Going through the data below, please show each line containing the string "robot".

Dataset excerpts
►
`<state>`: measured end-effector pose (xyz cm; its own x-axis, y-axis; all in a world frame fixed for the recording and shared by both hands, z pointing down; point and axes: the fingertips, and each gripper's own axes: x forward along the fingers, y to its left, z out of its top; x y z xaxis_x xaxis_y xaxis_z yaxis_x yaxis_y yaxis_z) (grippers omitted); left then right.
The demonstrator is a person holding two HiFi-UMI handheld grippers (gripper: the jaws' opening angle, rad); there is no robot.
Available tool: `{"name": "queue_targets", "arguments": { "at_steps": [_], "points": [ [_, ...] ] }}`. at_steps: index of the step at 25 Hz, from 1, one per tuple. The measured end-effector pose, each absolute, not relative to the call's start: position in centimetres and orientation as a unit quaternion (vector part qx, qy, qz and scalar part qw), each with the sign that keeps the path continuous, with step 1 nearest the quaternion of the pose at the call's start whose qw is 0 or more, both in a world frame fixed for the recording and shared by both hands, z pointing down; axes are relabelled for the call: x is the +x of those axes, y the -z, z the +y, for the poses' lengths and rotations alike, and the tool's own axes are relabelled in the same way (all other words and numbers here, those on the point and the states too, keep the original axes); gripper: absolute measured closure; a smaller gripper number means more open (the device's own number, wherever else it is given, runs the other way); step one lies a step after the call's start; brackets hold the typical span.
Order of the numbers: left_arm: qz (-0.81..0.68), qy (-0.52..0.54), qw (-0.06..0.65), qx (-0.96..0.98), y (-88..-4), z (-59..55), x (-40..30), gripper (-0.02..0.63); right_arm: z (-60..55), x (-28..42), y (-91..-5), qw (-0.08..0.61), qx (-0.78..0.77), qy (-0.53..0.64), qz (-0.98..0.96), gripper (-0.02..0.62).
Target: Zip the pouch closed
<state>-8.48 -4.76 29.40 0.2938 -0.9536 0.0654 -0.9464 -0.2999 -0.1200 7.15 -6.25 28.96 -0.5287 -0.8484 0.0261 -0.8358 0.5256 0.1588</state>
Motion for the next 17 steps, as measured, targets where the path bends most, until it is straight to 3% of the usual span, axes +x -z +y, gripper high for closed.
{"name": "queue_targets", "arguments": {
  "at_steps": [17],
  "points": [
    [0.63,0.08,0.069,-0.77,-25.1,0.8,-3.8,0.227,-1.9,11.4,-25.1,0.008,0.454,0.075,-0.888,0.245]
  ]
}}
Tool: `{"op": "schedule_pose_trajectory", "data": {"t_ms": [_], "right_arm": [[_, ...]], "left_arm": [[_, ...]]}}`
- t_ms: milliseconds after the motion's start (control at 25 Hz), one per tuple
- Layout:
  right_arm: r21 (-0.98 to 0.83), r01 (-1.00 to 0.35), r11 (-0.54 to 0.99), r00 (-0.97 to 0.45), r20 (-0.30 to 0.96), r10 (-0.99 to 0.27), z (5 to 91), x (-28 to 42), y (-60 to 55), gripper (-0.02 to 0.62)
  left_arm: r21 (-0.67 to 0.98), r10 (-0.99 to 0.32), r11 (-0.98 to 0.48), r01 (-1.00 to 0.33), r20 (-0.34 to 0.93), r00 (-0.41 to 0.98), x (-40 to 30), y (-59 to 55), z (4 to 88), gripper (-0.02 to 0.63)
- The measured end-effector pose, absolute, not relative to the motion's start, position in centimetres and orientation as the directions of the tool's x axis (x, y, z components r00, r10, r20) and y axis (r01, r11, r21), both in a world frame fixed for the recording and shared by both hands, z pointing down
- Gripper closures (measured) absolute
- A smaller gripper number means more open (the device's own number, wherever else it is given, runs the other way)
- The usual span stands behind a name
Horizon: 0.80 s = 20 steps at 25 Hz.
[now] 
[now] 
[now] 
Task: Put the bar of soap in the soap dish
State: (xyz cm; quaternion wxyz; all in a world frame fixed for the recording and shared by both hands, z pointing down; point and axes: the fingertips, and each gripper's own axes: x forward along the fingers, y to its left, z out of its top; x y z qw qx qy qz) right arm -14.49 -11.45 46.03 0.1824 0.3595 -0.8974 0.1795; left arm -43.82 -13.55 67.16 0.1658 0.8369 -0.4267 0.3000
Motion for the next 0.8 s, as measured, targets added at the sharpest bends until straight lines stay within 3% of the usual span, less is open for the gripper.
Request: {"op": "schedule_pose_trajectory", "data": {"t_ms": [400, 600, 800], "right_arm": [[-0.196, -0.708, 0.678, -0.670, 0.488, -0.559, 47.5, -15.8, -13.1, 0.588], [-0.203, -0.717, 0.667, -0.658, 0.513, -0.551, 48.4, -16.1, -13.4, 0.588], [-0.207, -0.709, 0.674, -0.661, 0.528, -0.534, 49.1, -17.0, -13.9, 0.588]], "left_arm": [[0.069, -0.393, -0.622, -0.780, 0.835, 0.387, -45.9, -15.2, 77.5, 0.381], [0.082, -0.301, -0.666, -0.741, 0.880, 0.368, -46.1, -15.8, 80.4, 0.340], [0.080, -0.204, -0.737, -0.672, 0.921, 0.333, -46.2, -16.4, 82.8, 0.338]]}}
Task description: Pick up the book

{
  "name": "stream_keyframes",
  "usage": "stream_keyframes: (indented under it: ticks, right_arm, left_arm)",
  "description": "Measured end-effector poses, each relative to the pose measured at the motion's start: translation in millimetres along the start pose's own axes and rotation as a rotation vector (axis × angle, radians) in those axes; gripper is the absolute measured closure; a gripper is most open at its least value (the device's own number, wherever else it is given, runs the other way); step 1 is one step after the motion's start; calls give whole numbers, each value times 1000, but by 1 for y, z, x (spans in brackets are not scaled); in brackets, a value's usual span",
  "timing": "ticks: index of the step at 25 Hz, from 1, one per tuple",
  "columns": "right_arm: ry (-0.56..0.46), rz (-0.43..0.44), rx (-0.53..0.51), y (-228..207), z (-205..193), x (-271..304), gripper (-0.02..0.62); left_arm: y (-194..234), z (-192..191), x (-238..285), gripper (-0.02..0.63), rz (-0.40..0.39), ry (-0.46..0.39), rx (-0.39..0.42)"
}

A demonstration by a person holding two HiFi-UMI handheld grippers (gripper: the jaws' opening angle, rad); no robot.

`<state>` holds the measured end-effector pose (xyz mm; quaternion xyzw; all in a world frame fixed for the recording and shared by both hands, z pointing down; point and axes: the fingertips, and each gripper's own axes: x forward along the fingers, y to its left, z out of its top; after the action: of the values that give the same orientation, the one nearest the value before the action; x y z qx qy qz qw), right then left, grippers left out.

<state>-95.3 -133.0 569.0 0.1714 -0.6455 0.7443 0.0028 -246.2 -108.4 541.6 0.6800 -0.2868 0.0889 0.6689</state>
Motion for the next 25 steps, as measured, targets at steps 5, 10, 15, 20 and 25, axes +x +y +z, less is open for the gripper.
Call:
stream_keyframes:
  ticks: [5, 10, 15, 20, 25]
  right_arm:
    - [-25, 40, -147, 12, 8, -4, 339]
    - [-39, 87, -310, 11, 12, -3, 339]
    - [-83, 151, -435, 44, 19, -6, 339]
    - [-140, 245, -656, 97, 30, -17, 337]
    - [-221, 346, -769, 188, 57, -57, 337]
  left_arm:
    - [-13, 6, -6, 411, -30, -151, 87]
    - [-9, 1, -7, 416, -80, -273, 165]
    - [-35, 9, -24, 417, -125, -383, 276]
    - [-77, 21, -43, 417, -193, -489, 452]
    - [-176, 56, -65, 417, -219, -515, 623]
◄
» **Response to this exercise**:
The demonstrator is a person holding two HiFi-UMI handheld grippers (gripper: the jaws' opening angle, rad); there is no robot.
A demonstration by a person holding two HiFi-UMI handheld grippers (gripper: the jaws' opening angle, rad); no robot.

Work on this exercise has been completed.